Efficient graph traversal with LINQ - eliminating recursion

Question

Today I was going to implement a method to traverse an arbitrarily deep graph and flatten it into a single enumerable. Instead, I did a little searching first and found this:

public static IEnumerable<T> Traverse<T>(this IEnumerable<T> enumerable, Func<T, IEnumerable<T>> recursivePropertySelector)
{
    foreach (T item in enumerable)
    {
        yield return item;

        IEnumerable<T> seqRecurse = recursivePropertySelector(item);

        if (seqRecurse == null) continue;
        foreach (T itemRecurse in Traverse(seqRecurse, recursivePropertySelector))
        {
            yield return itemRecurse;
        }
    }
}

In theory this looks good, but in practice I've found it performs significantly more poorly than using equivalent hand-written code (as the situation arises) to go through a graph and do whatever needs to be done. I suspect this is because in this method, for every item it returns, the stack has to unwind to some arbitrarily deep level.

I also suspect that this method would run a lot more efficiently if the recursion were eliminated. I also happen to not be very good at eliminating recursion.
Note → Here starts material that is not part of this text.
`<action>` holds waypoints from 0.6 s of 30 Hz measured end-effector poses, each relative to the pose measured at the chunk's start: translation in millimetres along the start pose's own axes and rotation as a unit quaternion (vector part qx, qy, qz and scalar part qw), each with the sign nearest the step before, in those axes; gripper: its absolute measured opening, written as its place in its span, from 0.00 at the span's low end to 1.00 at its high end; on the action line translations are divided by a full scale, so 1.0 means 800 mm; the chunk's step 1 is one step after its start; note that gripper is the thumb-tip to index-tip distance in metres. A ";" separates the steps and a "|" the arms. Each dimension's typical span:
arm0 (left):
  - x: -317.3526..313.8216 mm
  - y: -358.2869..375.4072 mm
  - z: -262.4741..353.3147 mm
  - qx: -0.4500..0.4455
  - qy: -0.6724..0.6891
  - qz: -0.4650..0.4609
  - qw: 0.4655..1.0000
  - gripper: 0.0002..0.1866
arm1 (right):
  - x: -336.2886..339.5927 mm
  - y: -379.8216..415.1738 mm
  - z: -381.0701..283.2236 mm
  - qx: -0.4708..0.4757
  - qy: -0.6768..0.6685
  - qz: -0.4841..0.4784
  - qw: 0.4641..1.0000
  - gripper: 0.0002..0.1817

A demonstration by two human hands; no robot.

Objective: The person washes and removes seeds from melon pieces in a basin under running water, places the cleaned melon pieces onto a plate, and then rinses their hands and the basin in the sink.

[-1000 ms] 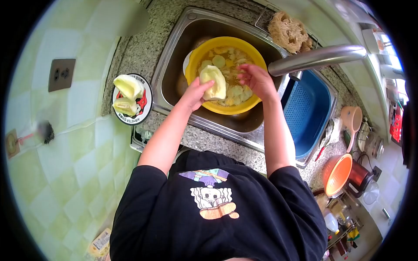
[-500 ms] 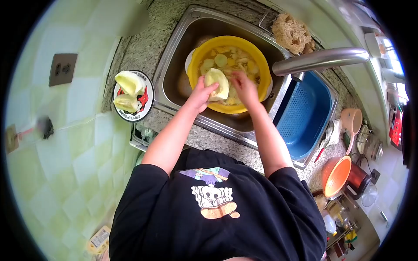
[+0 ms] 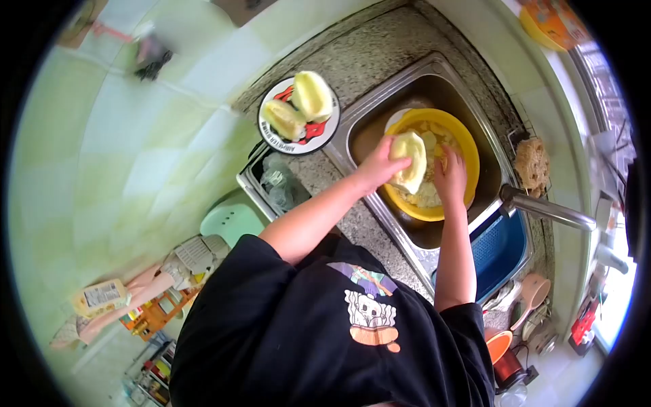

Does anyone know how to rewrite this method to eliminate the recursion?

Thanks for any help.

EDIT: Thanks very much for all the detailed responses. I've tried benchmarking the original solution vs Eric's solution vs not using an enumerator method and instead recursively traversing with a a lambda and oddly, the lambda recursion is significantly faster than either of the other two methods.

class Node
{
    public List<Node> ChildNodes { get; set; } 

    public Node()
    {
        ChildNodes = new List<Node>();
    }
}

class Foo
{
    public static void Main(String[] args) 
    {
        var nodes = new List<Node>();
        for(int i = 0; i < 100; i++)
        {
            var nodeA = new Node();
            nodes.Add(nodeA);
            for (int j = 0; j < 100; j++)
            {
                var nodeB = new Node();
                nodeA.ChildNodes.Add(nodeB);
                for (int k = 0; k < 100; k++)
                {
                    var nodeC = new Node();
                    nodeB.ChildNodes.Add(nodeC);
                    for(int l = 0; l < 12; l++)
                    {
                        var nodeD = new Node();
                        nodeC.ChildNodes.Add(nodeD);
                    }
                }
            }
        }            

        nodes.TraverseOld(node => node.ChildNodes).ToList();
        nodes.TraverseNew(node => node.ChildNodes).ToList();

        var watch = Stopwatch.StartNew();
        nodes.TraverseOld(node => node.ChildNodes).ToList();
        watch.Stop();
        var recursiveTraversalTime = watch.ElapsedMilliseconds;
        watch.Restart();
        nodes.TraverseNew(node => node.ChildNodes).ToList();
        watch.Stop();
        var noRecursionTraversalTime = watch.ElapsedMilliseconds;

        Action<Node> visitNode = null;
        visitNode = node =>
        {
            foreach (var child in node.ChildNodes)
                visitNode(child);
        };

        watch.Restart();
        foreach(var node in nodes)
            visitNode(node);
        watch.Stop();
        var lambdaRecursionTime = watch.ElapsedMilliseconds;
    }
}

Where TraverseOld is the original method, TraverseNew is Eric's method, and obviously the lambda is the lambda.

On my machine, TraverseOld takes 10127 ms, TraverseNew takes 3038 ms, the lambda recursion takes 1181 ms.

Is this typical that enumerator methods (with yield return) can take 3X as long as opposed to immediate execution? Or is something else going on here?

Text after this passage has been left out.